Description of the task:
Across the material below, count the lines that include the word "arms" and give only that count.

Dataset extract:
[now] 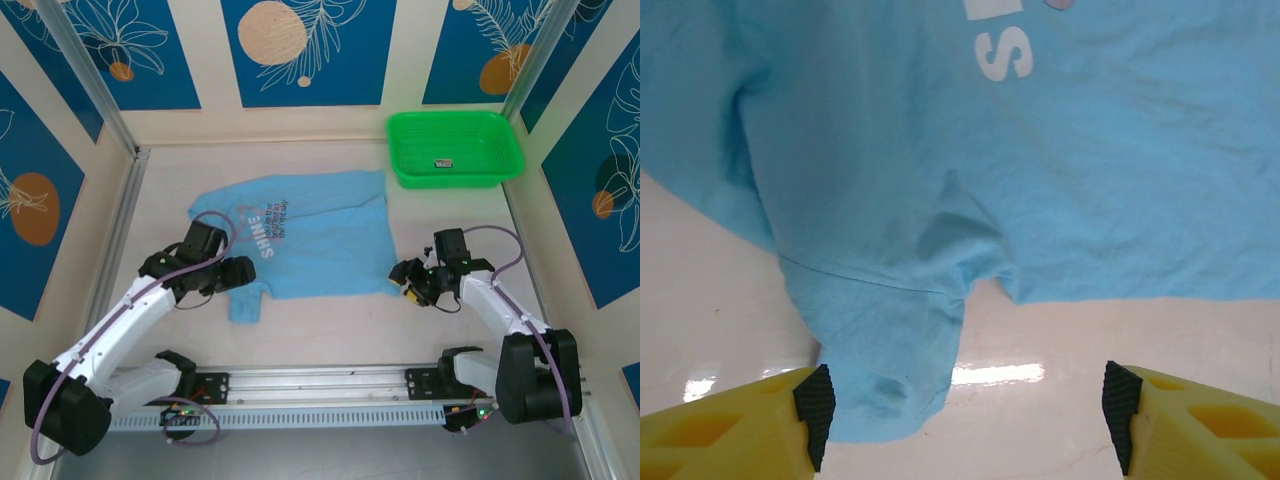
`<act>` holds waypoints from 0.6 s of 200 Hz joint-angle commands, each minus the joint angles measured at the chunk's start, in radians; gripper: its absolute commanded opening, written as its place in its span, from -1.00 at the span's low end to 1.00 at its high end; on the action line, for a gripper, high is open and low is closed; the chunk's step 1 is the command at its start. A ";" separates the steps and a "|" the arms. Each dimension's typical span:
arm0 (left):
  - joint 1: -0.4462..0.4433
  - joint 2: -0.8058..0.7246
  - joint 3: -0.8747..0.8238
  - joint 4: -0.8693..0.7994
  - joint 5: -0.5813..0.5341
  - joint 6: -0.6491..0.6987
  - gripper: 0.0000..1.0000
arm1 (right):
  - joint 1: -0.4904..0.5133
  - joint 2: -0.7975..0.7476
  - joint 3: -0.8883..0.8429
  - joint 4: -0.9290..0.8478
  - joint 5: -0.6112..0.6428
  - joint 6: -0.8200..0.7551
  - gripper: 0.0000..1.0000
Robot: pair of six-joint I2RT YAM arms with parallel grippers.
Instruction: Fold and stack the t-shirts
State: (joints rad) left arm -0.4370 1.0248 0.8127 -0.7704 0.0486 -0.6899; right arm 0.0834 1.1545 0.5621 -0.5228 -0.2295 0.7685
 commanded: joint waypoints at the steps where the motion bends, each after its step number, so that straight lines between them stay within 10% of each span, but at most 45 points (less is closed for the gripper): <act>1: 0.008 -0.045 -0.045 -0.017 -0.089 -0.087 0.45 | -0.007 0.031 -0.008 0.039 -0.009 0.028 0.08; 120: 0.126 0.006 -0.261 0.213 0.174 -0.096 0.14 | 0.114 0.240 0.080 0.034 0.107 0.001 -0.44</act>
State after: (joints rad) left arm -0.3180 0.9710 0.5652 -0.5999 0.1482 -0.8219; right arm 0.1528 1.3544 0.5835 -0.4412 -0.1783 0.7910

Result of the exercise:
2